12.4 Calculations
Basic arithmetic operations:
- Function: void gcry_mpi_add (gcry_mpi_t w, gcry_mpi_t u, gcry_mpi_t v) ¶
-
w = u + v.
- Function: void gcry_mpi_add_ui (gcry_mpi_t w, gcry_mpi_t u, unsigned long v) ¶
-
w = u + v. Note that v is an unsigned integer.
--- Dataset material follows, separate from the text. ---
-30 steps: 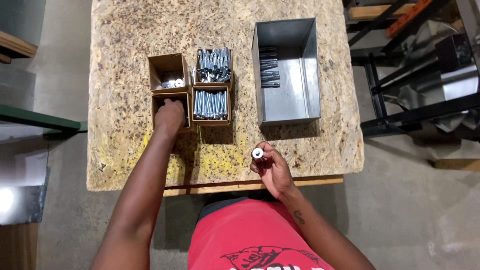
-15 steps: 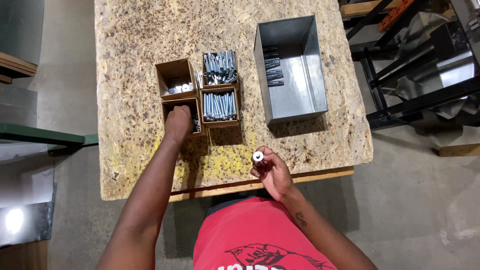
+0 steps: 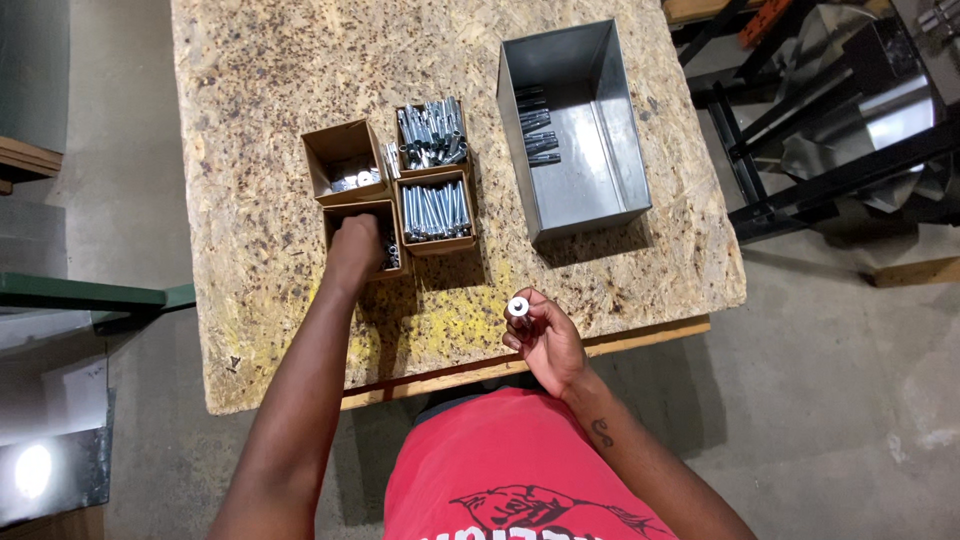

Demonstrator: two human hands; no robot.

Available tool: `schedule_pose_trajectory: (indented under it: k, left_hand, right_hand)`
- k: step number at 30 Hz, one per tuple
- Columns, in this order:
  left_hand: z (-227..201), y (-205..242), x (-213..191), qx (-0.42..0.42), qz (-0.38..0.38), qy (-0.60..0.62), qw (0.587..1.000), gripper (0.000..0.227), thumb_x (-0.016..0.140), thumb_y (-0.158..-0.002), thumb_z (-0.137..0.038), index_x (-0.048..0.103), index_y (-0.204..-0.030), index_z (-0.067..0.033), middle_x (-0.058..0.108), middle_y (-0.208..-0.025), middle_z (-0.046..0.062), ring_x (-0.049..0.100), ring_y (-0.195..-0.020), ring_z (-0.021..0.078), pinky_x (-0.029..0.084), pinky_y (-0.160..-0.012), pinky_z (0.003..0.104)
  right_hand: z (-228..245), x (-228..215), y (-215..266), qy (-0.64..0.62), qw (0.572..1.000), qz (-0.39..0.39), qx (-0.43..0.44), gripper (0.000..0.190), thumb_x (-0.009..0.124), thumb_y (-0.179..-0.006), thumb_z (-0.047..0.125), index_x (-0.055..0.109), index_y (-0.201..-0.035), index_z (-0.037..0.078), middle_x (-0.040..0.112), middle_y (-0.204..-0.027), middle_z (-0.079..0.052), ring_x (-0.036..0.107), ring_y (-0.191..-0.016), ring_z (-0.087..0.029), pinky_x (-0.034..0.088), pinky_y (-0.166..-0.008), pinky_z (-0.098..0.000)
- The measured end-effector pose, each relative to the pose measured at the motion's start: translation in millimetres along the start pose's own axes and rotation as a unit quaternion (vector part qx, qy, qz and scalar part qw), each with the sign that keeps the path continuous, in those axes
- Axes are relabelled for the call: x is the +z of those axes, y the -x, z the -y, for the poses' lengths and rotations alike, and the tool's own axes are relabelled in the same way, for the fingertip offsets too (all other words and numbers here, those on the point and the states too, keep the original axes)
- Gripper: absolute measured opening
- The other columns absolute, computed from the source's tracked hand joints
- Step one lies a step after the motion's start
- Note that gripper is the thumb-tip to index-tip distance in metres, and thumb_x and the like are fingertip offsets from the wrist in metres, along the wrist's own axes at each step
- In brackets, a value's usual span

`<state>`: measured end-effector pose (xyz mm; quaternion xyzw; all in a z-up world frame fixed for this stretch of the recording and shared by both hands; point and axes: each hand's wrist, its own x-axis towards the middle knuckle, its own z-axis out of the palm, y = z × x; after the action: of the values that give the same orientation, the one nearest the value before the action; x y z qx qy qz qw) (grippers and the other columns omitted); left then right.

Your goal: The person repeatedly picks bolts and washers from small cardboard boxes on a workbench, threads the washers onto the bolts by hand, and places the assembled fasteners into a metal bin. The process continues throughout the clip with consistent hand movements and no tools used.

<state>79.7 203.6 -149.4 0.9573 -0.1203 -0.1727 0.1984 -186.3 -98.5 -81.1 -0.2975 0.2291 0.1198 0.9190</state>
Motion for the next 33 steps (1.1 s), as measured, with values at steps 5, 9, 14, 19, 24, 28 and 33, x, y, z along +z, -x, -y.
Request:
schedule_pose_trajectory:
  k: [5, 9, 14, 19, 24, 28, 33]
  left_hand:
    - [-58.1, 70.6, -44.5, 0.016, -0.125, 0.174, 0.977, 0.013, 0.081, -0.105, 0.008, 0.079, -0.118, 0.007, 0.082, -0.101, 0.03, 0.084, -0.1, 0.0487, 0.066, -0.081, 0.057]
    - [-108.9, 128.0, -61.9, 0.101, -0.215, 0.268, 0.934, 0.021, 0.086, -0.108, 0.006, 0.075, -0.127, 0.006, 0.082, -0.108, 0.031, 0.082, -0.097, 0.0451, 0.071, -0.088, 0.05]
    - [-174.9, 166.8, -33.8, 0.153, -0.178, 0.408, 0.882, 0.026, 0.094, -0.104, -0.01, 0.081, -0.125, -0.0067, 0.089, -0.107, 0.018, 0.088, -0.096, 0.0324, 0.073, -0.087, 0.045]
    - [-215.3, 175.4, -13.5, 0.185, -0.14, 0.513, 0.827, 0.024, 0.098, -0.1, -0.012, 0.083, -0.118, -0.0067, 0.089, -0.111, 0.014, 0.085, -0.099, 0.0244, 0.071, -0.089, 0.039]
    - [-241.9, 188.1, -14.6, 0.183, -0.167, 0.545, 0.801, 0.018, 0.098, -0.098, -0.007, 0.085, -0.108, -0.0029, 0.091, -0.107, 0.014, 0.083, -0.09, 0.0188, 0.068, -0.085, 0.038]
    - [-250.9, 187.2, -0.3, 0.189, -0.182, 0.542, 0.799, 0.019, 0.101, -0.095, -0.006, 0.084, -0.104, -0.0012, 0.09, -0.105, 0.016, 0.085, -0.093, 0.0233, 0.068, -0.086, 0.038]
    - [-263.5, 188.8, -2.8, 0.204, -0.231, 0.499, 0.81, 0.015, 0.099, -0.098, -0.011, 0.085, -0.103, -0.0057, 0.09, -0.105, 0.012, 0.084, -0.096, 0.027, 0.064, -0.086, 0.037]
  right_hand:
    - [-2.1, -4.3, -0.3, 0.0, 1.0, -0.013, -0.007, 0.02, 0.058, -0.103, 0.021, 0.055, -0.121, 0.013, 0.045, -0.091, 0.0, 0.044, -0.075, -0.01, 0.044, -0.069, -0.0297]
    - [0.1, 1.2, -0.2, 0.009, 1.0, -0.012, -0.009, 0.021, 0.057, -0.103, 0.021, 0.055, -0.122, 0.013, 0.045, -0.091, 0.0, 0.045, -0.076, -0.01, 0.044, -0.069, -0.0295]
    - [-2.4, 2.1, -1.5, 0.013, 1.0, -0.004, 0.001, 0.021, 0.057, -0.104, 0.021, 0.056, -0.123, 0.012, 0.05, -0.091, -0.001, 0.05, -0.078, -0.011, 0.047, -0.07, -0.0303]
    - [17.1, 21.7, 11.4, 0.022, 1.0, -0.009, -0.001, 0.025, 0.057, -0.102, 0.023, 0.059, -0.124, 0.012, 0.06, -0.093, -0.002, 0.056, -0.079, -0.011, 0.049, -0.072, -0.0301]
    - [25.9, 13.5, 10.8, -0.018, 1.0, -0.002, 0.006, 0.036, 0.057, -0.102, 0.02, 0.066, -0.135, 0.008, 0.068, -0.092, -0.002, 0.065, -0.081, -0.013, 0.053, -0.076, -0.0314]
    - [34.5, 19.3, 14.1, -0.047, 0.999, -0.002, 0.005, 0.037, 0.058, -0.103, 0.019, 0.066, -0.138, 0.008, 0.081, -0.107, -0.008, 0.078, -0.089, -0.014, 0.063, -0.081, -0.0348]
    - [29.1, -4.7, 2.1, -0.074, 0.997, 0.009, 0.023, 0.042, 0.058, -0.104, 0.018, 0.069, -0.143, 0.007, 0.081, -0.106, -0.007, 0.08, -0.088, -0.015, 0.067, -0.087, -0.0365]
- Function: void gcry_mpi_addm (gcry_mpi_t w, gcry_mpi_t u, gcry_mpi_t v, gcry_mpi_t m) ¶
-
w = u + v \bmod m.
- Function: void gcry_mpi_sub (gcry_mpi_t w, gcry_mpi_t u, gcry_mpi_t v) ¶
-
w = u - v.
- Function: void gcry_mpi_sub_ui (gcry_mpi_t w, gcry_mpi_t u, unsigned long v) ¶
-
w = u - v. v is an unsigned integer.
- Function: void gcry_mpi_subm (gcry_mpi_t w, gcry_mpi_t u, gcry_mpi_t v, gcry_mpi_t m) ¶
-
w = u - v \bmod m.
- Function: void gcry_mpi_mul (gcry_mpi_t w, gcry_mpi_t u, gcry_mpi_t v) ¶
-
w = u * v.
- Function: void gcry_mpi_mul_ui (gcry_mpi_t w, gcry_mpi_t u, unsigned long v) ¶
-
w = u * v. v is an unsigned integer.
- Function: void gcry_mpi_mulm (gcry_mpi_t w, gcry_mpi_t u, gcry_mpi_t v, gcry_mpi_t m) ¶
-
w = u * v \bmod m.
- Function: void gcry_mpi_mul_2exp (gcry_mpi_t w, gcry_mpi_t u, unsigned long e) ¶
-
w = u * 2^e.
- Function: void gcry_mpi_div (gcry_mpi_t q, gcry_mpi_t r, gcry_mpi_t dividend, gcry_mpi_t divisor, int round) ¶
-
q = dividend / divisor, r =
dividend \bmod divisor. q and r may be passed
as NULL
. round is either negative for floored division
(rounds towards the next lower integer) or zero for truncated division
(rounds towards zero).
- Function: void gcry_mpi_mod (gcry_mpi_t r, gcry_mpi_t dividend, gcry_mpi_t divisor) ¶
-
r = dividend \bmod divisor.
- Function: void gcry_mpi_powm (gcry_mpi_t w, const gcry_mpi_t b, const gcry_mpi_t e, const gcry_mpi_t m) ¶
-
w = b^e \bmod m.
- Function: int gcry_mpi_gcd (gcry_mpi_t g, gcry_mpi_t a, gcry_mpi_t b) ¶
-
Set g to the greatest common divisor of a and b.
Return true if g is 1.
- Function: int gcry_mpi_invm (gcry_mpi_t x, gcry_mpi_t a, gcry_mpi_t m) ¶
-
Set x to the multiplicative inverse of a \bmod m.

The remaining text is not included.